The exhibition “reflects life in post-1989 Romania, during a transition period that seems to go on forever, a time of both hope and disappointment, where reforms and liberalization class and mirror corruption and enduring communist-style methodologies”, says ICR. Furthermore, it “focuses on a period of time when the desire for freedom materialized into economic uncertainty typical of the capitalist system as well as profound corruption at all levels of society that continues to this day”, according to the Gallery 400 website.

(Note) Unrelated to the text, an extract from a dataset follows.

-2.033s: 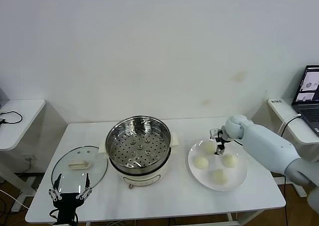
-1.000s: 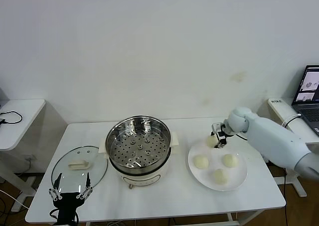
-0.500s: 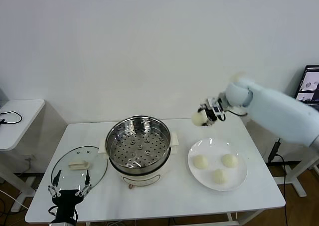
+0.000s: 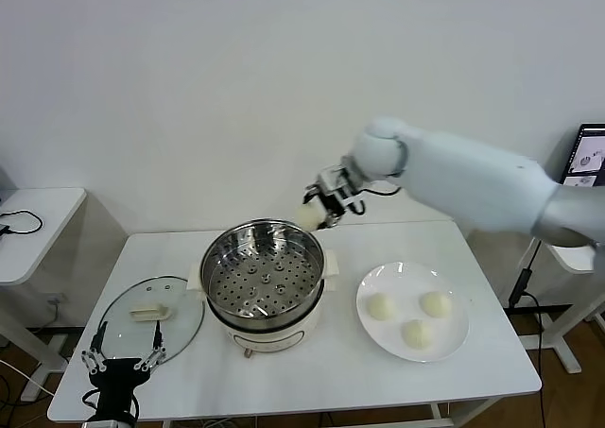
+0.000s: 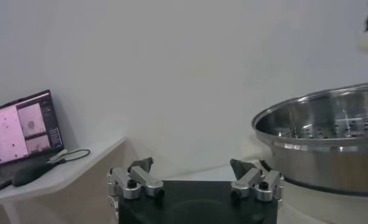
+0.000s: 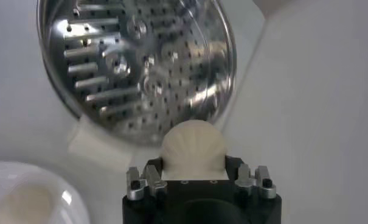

Using contemporary mediums such as video, film, and photography, the exhibition aims to show “the feelings of discontentment within Romania’s contemporary society, in a world that is still torn between the communist and post-communist periods” and “attempting to transition into an uncertain, yet longed-for future”, adds Gallery 400.
Presented works are varied, “from analog to digital photography, short films and documentaries, to moving image installations” and are the result of artists who are “part of a new generation of artists that started their careers in the late 90s”, says Gallery 400. The artists “look outward with critiques of society, the political climate and social injustice; backward toward the country’s dark past; but also inward, with personal narratives and reflections on the human condition”, further adds the Gallery 400 description of the exhibition.
Also during the exhibition, Rozalinda Borcila, a writer, artist and activist originally from Cluj and currently residing in Chicago, will be performing in February.
The Few Were Happy with their Condition project was previously shown, in 2015, with support from ICR, in Winterthur, Switzerland, and Dresda, Germany.